• [Work request] The lines below from the one with "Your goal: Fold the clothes" up to and including the one with "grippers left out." are what you should set down, exactly and without pictures.
:::
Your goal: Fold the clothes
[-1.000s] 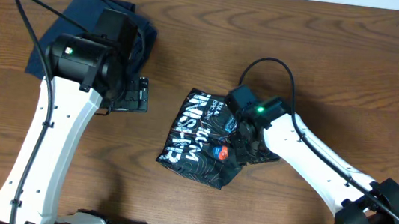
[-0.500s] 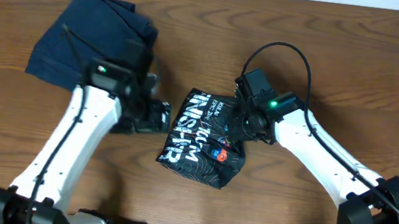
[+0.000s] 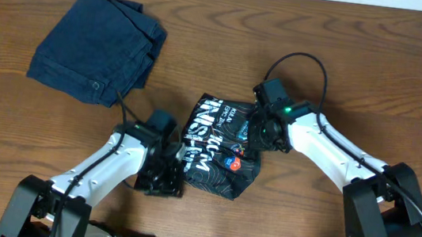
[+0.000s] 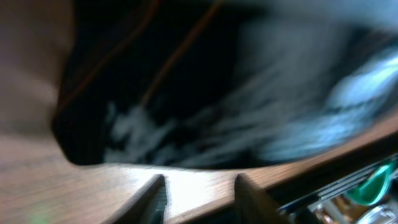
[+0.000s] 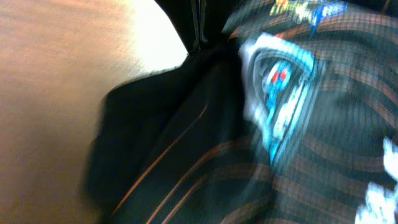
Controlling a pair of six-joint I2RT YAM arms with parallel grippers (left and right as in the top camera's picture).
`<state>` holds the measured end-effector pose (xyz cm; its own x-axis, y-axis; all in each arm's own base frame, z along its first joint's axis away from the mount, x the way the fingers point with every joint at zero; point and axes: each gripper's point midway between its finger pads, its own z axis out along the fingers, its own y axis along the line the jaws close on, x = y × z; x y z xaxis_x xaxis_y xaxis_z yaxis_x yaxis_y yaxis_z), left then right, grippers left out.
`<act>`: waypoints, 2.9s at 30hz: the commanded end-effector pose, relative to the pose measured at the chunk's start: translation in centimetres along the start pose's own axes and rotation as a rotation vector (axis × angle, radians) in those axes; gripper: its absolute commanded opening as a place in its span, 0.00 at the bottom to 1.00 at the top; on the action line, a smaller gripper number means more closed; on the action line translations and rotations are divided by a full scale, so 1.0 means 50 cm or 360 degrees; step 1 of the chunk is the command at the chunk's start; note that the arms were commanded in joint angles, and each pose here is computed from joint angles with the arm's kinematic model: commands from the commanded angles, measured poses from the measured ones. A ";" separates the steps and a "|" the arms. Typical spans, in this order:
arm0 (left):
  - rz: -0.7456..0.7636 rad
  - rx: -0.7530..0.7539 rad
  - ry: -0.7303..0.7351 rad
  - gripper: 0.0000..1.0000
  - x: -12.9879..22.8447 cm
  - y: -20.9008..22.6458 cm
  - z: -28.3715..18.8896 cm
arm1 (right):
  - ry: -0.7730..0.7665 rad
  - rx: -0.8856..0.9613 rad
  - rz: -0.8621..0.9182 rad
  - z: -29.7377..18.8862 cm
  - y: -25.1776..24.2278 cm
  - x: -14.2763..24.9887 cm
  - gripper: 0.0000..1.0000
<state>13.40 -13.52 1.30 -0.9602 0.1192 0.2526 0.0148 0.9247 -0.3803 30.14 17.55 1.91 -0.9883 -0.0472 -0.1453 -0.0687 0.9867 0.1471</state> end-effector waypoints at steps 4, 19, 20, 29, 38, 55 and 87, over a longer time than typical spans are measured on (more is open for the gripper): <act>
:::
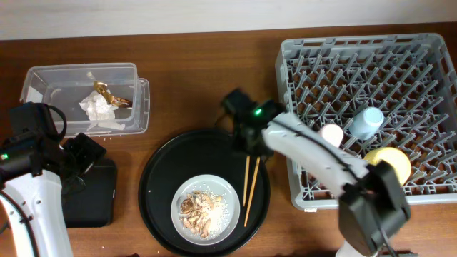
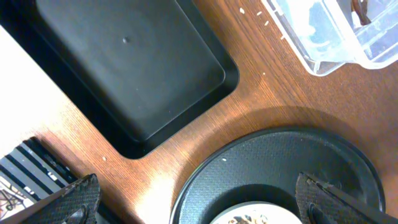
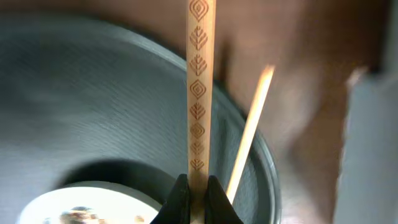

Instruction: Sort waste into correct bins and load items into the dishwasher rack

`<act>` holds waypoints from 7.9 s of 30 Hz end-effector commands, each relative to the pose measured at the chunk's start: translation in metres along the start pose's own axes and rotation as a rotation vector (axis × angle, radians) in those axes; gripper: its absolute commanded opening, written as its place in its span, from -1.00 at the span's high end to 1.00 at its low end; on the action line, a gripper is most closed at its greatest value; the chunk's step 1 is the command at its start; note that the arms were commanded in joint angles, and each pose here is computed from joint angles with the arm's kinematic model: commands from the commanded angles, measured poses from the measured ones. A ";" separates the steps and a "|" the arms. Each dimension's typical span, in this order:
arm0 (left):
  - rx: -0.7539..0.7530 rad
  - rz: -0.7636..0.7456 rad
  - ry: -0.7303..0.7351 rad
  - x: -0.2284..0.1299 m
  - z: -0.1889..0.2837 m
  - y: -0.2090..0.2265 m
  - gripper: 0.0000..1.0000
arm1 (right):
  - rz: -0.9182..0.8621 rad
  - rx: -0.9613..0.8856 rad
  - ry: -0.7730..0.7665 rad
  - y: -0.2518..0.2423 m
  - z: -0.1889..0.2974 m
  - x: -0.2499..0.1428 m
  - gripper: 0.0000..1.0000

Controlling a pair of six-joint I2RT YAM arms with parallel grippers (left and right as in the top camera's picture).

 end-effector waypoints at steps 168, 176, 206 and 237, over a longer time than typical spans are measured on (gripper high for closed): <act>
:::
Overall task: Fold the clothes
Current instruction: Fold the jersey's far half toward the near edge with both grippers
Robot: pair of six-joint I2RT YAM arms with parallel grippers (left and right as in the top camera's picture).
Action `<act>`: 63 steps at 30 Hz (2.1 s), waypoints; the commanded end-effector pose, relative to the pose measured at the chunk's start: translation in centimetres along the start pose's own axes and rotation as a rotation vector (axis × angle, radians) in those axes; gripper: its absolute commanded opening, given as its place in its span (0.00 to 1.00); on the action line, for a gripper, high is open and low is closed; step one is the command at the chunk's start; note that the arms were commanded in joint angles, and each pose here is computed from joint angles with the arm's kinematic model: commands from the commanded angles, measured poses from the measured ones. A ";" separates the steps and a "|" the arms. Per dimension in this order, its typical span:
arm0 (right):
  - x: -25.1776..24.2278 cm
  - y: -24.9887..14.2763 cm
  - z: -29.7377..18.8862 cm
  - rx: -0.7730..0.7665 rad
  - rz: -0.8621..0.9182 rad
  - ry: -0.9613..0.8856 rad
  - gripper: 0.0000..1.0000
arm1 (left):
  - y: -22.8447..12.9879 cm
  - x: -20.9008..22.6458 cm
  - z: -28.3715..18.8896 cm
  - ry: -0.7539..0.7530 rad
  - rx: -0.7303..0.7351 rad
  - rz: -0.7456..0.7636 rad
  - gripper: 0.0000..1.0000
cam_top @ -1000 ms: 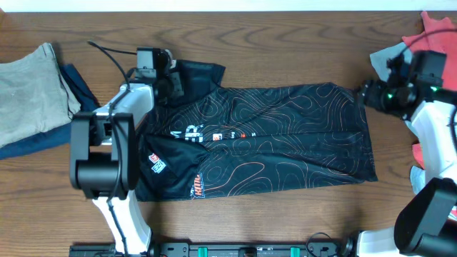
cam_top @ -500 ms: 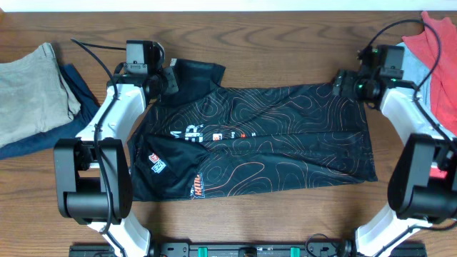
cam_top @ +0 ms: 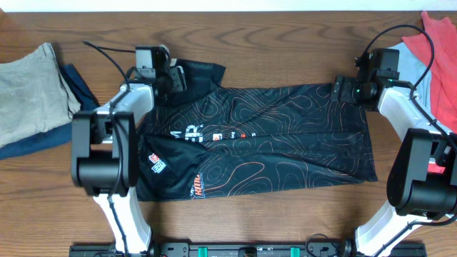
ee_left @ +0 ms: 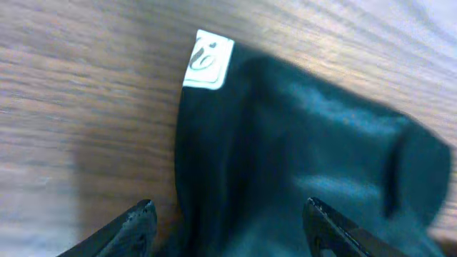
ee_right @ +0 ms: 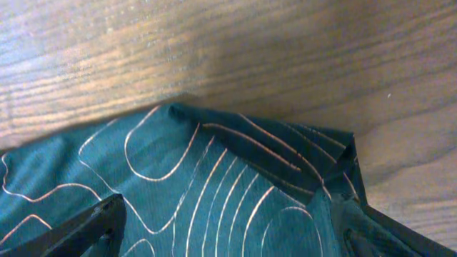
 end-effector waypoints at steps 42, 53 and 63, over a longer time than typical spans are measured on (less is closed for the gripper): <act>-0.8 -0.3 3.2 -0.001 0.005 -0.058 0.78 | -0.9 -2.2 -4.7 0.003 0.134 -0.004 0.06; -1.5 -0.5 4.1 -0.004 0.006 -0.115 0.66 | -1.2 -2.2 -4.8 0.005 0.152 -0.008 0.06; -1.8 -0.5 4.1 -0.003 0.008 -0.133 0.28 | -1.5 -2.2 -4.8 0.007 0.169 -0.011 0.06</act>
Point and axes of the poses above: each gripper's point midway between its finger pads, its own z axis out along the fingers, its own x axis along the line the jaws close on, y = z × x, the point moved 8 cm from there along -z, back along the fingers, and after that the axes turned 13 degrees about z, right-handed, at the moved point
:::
• [Exercise solution]
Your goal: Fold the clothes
[-1.000s] 
[-0.500s] 
[+0.000s] 
[+0.000s] 
[+0.000s] 
Controlling a pair of six-joint I2RT YAM arms with parallel grippers (left and right as in the top camera's picture).
`<state>` holds the measured end-effector pose (xyz cm; its own x-axis, y-axis; all in each arm's own base frame, z along its first joint's axis away from the mount, x the way the fingers point with every joint at zero; point and axes: each gripper's point midway between its finger pads, its own z axis out along the fingers, its own y axis along the line the jaws close on, x = y × z; x y z xaxis_x xaxis_y xaxis_z yaxis_x yaxis_y yaxis_z), left then right, grippers left out.

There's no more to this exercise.